Microbial spoilage in beverages
Why spoilage happens
With an estimated trillion species of bacteria, yeasts and other microbes, how on earth do we determine the risk of microbial spoilage in beverages?
This depends on the product and the process stage. For beer, from the moment the wort is brewed, the organisms capable of growing at each process stage narrows. This is because of environmental factors that present barriers to different microbes. Low pH, ethanol, hop iso-alpha acids, lack of nutrients (particularly FAN and sugar) and even carbonation present barriers.
As the cost of spoilage increases during fermentation, the relative probability decreases. That is, until you hit the packaging line, where roughly half of contamination occurs.
Thankfully, there are limited groups of bacteria and wild yeasts capable of spoiling finished beer. We detect these using microbiological plating, forced spoilage and DNA detection methods, each of which has advantages and disadvantages. For comprehensive coverage, and to minimize false alarms, a combination of all three is best. And don’t forget about sampling bias: the likelihood of missing a positive hit because we didn’t test enough samples.
All-encapsulating microbiological coverage that prevents distribution delays is achieved by combining microbiological methods on multiple samples with forced spoilage experiments.

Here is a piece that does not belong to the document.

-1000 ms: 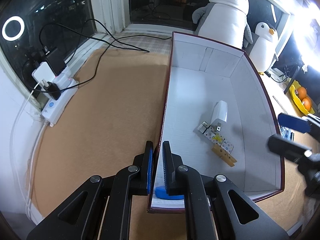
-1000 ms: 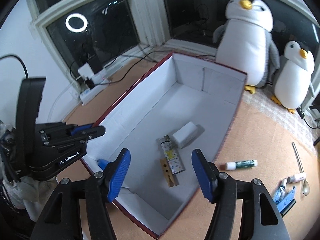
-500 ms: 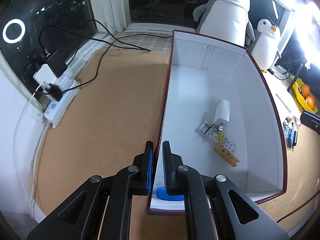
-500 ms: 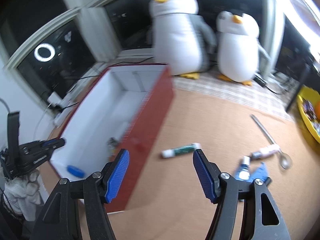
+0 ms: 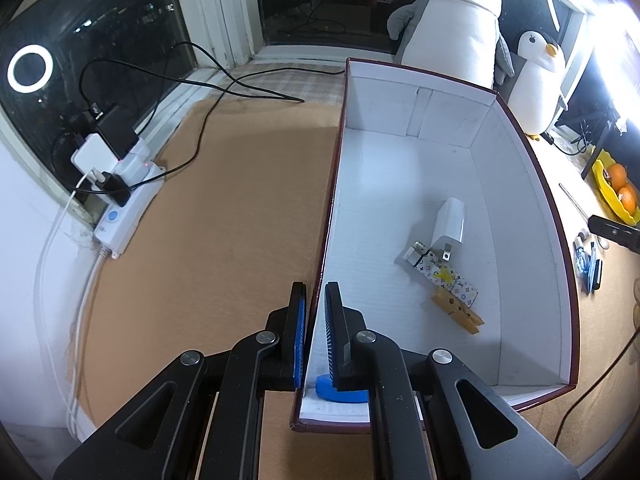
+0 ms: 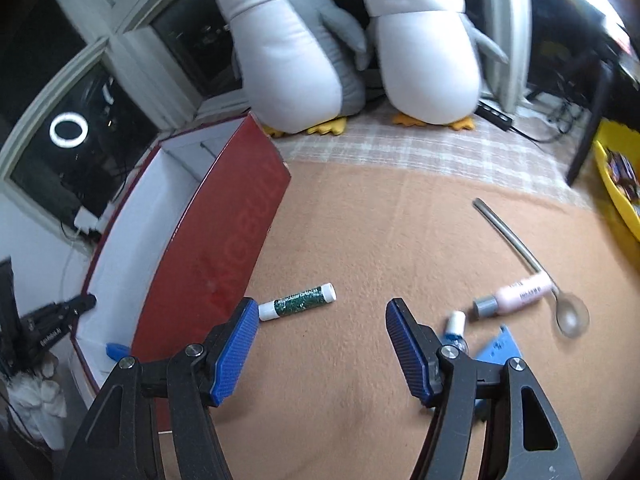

Non-alcoholic products or non-beer alcoholic products typically spoil more easily. Even just removing hops from a beer opens huge potential for microbial spoilage in beverages. Removing ethanol has a similar effect. Fortunately, low pH is enough to stave off most illness-causing microbes… but ask the person with an exploded can in hand if re-fermentation of beverages is dangerous!
Reading the data
When we grow microbes on petri plates, they multiply over and over until a single cell becomes a colony – visible to the naked eye. We present the data as colony-forming units or CFU. This is an approximation of the number of viable (living) cells that were present in the initial sample at a given concentration, like CFU/mL. Because two cells might grow together as one colony, we can’t say exactly how many viable cells were present initially.
By growing the cells on specialized media that selects for the growth of certain organisms, we determine the potential for spoilage. We always want to see zero-counts, but we can also determine if a non-zero count is a real threat. This takes a bit longer, but forced spoilage or microbiological plating time-course experiments get us there.
Meanwhile, microscopy and DNA analysis provide us a fingerprint that we can use to track the organism through the facility, locate the origin and solve the root problem of microbial spoilage in beverages!